- What is needed -
Would you copy the full listing that follows without changing a thing?

- Dataset extract -
*** Begin section ***

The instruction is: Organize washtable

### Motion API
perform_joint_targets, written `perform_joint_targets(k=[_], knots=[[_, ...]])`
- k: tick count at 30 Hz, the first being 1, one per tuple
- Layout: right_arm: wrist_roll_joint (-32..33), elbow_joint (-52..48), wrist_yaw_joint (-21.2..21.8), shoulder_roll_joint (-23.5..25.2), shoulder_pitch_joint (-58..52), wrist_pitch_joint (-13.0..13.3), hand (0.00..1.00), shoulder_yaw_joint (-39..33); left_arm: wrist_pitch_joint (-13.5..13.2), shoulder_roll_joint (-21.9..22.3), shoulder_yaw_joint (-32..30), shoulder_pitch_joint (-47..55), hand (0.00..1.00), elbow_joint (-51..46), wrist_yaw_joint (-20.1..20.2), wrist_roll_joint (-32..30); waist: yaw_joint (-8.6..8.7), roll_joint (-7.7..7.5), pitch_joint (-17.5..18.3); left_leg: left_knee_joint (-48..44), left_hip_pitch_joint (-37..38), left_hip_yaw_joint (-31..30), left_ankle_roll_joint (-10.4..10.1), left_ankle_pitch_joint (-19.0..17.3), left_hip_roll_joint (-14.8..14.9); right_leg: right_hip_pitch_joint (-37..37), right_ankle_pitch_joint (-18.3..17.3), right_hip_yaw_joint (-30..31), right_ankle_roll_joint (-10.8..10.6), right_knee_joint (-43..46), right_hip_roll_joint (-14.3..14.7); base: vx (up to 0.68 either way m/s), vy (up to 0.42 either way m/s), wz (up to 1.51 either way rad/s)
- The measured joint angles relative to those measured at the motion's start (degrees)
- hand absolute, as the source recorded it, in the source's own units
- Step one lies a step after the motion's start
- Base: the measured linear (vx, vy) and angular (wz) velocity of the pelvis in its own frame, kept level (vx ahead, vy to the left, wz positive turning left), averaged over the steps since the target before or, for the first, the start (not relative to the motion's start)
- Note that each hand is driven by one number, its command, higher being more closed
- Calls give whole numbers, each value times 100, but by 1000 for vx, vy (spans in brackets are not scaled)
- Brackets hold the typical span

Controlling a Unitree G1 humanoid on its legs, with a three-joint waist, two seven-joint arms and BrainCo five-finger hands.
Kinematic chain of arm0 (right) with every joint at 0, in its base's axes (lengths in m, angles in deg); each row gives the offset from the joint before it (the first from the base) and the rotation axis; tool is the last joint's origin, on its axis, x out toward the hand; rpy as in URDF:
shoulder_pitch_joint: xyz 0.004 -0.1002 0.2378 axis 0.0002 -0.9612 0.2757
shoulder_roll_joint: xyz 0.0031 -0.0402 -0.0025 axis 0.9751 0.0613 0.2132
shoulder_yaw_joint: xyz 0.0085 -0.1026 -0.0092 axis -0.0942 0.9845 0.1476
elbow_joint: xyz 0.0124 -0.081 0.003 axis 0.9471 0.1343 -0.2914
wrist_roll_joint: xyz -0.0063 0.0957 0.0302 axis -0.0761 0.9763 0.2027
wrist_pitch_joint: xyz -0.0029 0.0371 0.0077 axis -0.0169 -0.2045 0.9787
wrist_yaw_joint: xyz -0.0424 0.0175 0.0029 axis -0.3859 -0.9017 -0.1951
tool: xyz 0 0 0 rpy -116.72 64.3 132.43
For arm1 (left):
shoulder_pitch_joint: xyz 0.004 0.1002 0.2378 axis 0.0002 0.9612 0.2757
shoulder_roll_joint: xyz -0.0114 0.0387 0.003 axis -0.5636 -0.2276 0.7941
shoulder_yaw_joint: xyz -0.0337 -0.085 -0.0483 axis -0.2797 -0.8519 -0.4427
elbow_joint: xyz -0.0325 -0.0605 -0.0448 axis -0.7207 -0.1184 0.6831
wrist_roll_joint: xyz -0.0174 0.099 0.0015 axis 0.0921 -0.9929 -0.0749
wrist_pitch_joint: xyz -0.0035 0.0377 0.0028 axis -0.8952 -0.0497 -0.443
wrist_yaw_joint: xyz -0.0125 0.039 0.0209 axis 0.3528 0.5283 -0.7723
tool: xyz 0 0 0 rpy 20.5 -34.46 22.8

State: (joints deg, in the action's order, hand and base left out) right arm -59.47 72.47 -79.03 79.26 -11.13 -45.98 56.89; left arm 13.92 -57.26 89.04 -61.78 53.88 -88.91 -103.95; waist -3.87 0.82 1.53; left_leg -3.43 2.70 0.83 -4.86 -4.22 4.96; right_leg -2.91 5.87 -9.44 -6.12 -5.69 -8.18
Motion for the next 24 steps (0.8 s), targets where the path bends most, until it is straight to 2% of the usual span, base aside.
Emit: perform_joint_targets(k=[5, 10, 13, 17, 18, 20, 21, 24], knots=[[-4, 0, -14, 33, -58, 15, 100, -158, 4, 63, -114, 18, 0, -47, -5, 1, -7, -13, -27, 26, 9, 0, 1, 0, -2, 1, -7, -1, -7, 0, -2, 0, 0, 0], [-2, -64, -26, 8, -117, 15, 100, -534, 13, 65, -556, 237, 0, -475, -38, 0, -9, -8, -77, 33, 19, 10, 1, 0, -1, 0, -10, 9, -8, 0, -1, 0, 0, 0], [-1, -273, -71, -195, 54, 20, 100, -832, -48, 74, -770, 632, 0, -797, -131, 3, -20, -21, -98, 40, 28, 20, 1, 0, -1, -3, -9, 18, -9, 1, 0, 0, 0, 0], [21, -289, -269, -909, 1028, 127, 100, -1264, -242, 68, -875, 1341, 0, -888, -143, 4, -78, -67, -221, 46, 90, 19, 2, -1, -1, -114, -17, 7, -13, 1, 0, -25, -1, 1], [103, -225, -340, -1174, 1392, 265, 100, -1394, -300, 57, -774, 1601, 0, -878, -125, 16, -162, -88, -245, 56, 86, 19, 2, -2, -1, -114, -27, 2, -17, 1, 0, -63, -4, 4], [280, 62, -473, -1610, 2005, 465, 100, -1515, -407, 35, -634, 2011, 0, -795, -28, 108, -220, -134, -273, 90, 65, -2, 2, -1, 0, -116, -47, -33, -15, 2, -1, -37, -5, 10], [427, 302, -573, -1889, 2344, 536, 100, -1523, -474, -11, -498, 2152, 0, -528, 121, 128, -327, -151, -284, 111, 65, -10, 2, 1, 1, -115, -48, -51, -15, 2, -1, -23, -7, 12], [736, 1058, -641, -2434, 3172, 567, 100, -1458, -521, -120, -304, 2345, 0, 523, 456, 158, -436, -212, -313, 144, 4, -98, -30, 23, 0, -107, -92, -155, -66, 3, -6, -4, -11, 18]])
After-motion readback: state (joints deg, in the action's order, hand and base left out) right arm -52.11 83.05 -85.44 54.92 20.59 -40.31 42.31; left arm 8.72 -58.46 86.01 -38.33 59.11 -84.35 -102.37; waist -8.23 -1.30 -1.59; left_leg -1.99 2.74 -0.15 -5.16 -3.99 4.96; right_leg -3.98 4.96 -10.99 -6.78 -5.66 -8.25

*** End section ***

- Task answer -
The instruction is: Organize washtable

### Motion API
perform_joint_targets, written `perform_joint_targets(k=[_], knots=[[_, ...]])`
- k: tick count at 30 Hz, the first being 1, one per tuple
- Layout: right_arm: wrist_roll_joint (-32..33), elbow_joint (-52..48), wrist_yaw_joint (-21.2..21.8), shoulder_roll_joint (-23.5..25.2), shoulder_pitch_joint (-58..52), wrist_pitch_joint (-13.0..13.3), hand (0.00..1.00), shoulder_yaw_joint (-39..33); left_arm: wrist_pitch_joint (-13.5..13.2), shoulder_roll_joint (-21.9..22.3), shoulder_yaw_joint (-32..30), shoulder_pitch_joint (-47..55), hand (0.00..1.00), elbow_joint (-51..46), wrist_yaw_joint (-20.1..20.2), wrist_roll_joint (-32..30); waist: yaw_joint (-8.6..8.7), roll_joint (-7.7..7.5), pitch_joint (-17.5..18.3); left_leg: left_knee_joint (-48..44), left_hip_pitch_joint (-37..38), left_hip_yaw_joint (-31..30), left_ankle_roll_joint (-10.4..10.1), left_ankle_pitch_joint (-19.0..17.3), left_hip_roll_joint (-14.8..14.9); right_leg: right_hip_pitch_joint (-37..37), right_ankle_pitch_joint (-18.3..17.3), right_hip_yaw_joint (-30..31), right_ankle_roll_joint (-10.8..10.6), right_knee_joint (-43..46), right_hip_roll_joint (-14.3..14.7); base: vx (up to 0.68 either way m/s), vy (up to 0.42 either way m/s), wz (up to 1.51 either way rad/s)
- The measured joint angles relative to those measured at the motion's start (degrees)
- hand absolute, as the source recorded it, in the source's own units
- Step one lies a step after the motion's start
- Base: the measured linear (vx, vy) and angular (wz) velocity of the pelvis in its own frame, kept level (vx ahead, vy to the left, wz positive turning left), averaged over the steps since the target before or, for the first, the start (not relative to the motion's start)
- Note that each hand is driven by one number, its command, higher being more closed
- Calls give whole numbers, each value times 100, but by 1000 for vx, vy (spans in brackets are not scaled)
- Brackets hold the typical span

Controlling a Unitree G1 humanoid on its legs, with a three-joint waist, two seven-joint arms and BrainCo five-finger hands.
Kinematic chain of arm0 (right) with every joint at 0, in its base's axes (lengths in m, angles in deg); each row gives the offset from the joint before it (the first from the base) and the rotation axis; tool is the last joint's origin, on its axis, x out toward the hand; rpy as in URDF:
shoulder_pitch_joint: xyz 0.004 -0.1002 0.2378 axis 0.0002 -0.9612 0.2757
shoulder_roll_joint: xyz 0.0031 -0.0402 -0.0025 axis 0.9751 0.0613 0.2132
shoulder_yaw_joint: xyz 0.0085 -0.1026 -0.0092 axis -0.0942 0.9845 0.1476
elbow_joint: xyz 0.0124 -0.081 0.003 axis 0.9471 0.1343 -0.2914
wrist_roll_joint: xyz -0.0063 0.0957 0.0302 axis -0.0761 0.9763 0.2027
wrist_pitch_joint: xyz -0.0029 0.0371 0.0077 axis -0.0169 -0.2045 0.9787
wrist_yaw_joint: xyz -0.0424 0.0175 0.0029 axis -0.3859 -0.9017 -0.1951
tool: xyz 0 0 0 rpy -116.72 64.3 132.43
For arm1 (left):
shoulder_pitch_joint: xyz 0.004 0.1002 0.2378 axis 0.0002 0.9612 0.2757
shoulder_roll_joint: xyz -0.0114 0.0387 0.003 axis -0.5636 -0.2276 0.7941
shoulder_yaw_joint: xyz -0.0337 -0.085 -0.0483 axis -0.2797 -0.8519 -0.4427
elbow_joint: xyz -0.0325 -0.0605 -0.0448 axis -0.7207 -0.1184 0.6831
wrist_roll_joint: xyz -0.0174 0.099 0.0015 axis 0.0921 -0.9929 -0.0749
wrist_pitch_joint: xyz -0.0035 0.0377 0.0028 axis -0.8952 -0.0497 -0.443
wrist_yaw_joint: xyz -0.0125 0.039 0.0209 axis 0.3528 0.5283 -0.7723
tool: xyz 0 0 0 rpy 20.5 -34.46 22.8

State: (joints deg, in the action's order, hand and base left out) right arm -59.47 72.47 -79.03 79.26 -11.13 -45.98 56.89; left arm 13.92 -57.26 89.04 -61.78 53.88 -88.91 -103.95; waist -3.87 0.82 1.53; left_leg -3.43 2.70 0.83 -4.86 -4.22 4.96; right_leg -2.91 5.87 -9.44 -6.12 -5.69 -8.18
Motion for the next 24 steps (0.8 s), targets where the path bends most, until it is straight to 2% of the usual span, base aside.
Emit: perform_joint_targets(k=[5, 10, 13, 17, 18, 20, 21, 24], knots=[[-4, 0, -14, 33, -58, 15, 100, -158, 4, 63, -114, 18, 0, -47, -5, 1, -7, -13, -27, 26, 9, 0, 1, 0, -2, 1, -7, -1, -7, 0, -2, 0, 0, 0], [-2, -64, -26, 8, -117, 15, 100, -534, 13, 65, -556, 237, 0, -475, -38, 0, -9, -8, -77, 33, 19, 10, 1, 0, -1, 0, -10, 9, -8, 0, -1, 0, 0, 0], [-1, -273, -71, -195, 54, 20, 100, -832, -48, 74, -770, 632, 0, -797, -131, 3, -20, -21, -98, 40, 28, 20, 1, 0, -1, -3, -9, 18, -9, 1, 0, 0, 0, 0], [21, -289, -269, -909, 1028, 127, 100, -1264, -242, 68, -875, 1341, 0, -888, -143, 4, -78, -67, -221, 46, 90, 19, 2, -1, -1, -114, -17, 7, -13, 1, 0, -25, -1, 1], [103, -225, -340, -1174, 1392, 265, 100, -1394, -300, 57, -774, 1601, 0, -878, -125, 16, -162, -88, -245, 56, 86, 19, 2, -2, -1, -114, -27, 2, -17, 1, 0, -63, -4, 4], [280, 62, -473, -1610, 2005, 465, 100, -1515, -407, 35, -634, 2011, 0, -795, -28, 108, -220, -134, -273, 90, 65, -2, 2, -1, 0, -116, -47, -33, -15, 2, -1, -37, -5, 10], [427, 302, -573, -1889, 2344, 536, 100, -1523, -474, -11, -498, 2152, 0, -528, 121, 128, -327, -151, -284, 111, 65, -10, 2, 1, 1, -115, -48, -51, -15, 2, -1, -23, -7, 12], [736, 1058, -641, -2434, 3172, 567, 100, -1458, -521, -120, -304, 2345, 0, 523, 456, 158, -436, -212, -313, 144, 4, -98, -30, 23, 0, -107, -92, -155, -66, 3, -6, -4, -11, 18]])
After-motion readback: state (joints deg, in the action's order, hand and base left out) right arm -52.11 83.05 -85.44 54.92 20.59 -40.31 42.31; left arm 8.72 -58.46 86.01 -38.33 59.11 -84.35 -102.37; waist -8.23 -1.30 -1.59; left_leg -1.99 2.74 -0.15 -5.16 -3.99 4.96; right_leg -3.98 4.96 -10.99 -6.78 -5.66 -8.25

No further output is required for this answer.